Below are some records; find each line that carries the word "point" and copy it.

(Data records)
:::::

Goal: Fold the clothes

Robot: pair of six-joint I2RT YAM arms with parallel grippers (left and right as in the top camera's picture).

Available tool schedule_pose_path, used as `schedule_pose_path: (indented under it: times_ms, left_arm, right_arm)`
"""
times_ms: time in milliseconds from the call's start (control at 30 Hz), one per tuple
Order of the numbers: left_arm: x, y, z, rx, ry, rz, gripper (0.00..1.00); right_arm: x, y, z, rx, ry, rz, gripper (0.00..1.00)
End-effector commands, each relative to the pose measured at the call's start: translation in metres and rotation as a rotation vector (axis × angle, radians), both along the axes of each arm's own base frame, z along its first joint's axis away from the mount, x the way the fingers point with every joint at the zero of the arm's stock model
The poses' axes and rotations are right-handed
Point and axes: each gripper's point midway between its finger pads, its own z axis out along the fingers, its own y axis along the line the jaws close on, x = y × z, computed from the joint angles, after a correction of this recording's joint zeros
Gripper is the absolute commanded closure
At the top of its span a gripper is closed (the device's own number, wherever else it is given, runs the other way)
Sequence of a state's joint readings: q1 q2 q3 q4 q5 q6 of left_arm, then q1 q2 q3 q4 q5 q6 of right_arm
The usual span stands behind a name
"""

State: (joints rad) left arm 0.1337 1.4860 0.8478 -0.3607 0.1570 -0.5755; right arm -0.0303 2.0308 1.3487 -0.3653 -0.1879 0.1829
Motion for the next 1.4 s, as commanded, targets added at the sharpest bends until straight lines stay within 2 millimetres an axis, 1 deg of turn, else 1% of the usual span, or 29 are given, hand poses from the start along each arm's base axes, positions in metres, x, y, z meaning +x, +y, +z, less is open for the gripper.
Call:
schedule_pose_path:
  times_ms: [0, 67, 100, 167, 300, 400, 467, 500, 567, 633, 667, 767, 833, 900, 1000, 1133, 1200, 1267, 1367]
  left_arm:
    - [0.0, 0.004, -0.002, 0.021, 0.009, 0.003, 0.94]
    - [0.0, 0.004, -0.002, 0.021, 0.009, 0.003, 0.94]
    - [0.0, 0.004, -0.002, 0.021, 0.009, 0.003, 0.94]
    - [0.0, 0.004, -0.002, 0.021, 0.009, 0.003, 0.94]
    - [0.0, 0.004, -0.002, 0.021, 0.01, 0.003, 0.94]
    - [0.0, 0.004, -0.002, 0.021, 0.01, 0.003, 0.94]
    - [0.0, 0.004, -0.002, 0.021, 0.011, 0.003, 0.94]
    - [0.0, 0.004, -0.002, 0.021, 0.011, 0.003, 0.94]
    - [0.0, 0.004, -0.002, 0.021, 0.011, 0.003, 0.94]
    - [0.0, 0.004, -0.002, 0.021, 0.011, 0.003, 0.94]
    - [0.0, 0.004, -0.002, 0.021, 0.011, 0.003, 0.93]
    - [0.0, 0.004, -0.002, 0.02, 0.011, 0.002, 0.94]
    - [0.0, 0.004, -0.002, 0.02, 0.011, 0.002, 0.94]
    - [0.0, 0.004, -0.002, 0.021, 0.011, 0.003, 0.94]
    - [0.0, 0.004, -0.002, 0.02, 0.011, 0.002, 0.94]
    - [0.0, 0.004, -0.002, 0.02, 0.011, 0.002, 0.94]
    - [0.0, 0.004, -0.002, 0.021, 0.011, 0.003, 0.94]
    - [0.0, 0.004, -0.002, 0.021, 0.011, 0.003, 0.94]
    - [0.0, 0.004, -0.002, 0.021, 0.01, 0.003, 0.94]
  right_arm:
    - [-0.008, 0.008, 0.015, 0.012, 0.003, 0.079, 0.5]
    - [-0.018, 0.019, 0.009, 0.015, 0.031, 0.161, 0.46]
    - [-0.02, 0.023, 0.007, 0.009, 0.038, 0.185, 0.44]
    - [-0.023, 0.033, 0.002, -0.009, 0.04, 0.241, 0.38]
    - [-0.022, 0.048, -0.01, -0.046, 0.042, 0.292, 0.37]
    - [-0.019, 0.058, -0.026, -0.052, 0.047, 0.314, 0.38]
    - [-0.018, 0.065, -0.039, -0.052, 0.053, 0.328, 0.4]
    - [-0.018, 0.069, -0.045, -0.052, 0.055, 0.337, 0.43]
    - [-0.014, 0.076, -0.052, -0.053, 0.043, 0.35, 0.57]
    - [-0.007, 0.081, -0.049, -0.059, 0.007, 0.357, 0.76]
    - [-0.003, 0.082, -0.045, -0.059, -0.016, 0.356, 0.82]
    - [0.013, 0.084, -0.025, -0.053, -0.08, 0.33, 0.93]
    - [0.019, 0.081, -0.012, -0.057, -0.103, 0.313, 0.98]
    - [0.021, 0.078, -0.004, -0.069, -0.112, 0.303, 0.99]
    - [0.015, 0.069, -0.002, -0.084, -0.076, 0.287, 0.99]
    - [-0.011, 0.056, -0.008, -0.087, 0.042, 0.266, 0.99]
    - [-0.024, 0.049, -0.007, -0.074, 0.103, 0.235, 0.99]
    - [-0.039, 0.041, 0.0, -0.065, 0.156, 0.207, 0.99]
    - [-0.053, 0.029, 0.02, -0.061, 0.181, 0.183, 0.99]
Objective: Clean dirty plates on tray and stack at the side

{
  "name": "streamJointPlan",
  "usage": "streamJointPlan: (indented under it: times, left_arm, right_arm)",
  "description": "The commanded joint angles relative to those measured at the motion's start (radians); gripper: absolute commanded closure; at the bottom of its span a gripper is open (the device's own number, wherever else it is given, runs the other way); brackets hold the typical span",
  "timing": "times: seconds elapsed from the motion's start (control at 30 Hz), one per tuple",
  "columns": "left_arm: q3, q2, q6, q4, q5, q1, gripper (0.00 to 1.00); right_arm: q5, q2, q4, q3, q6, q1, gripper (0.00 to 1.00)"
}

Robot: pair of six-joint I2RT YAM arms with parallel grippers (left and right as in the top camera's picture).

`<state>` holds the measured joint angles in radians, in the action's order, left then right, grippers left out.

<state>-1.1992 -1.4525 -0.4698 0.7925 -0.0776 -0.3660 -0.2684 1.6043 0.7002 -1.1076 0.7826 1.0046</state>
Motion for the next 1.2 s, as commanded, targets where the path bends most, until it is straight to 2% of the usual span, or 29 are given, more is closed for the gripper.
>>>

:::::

» **Result of this task**
End-effector commands, each relative to the pose measured at the call's start: translation in metres and rotation as a rotation vector (axis × angle, radians), both along the axes of each arm's own base frame, z along its first joint's axis away from the mount, x the way the fingers point with every joint at the zero of the arm's stock model
Point and axes: each gripper's point midway between its finger pads, its own z axis out along the fingers, its own y axis along the line the jaws close on, x = y × z, computed from the joint angles, after a correction of this recording's joint zeros

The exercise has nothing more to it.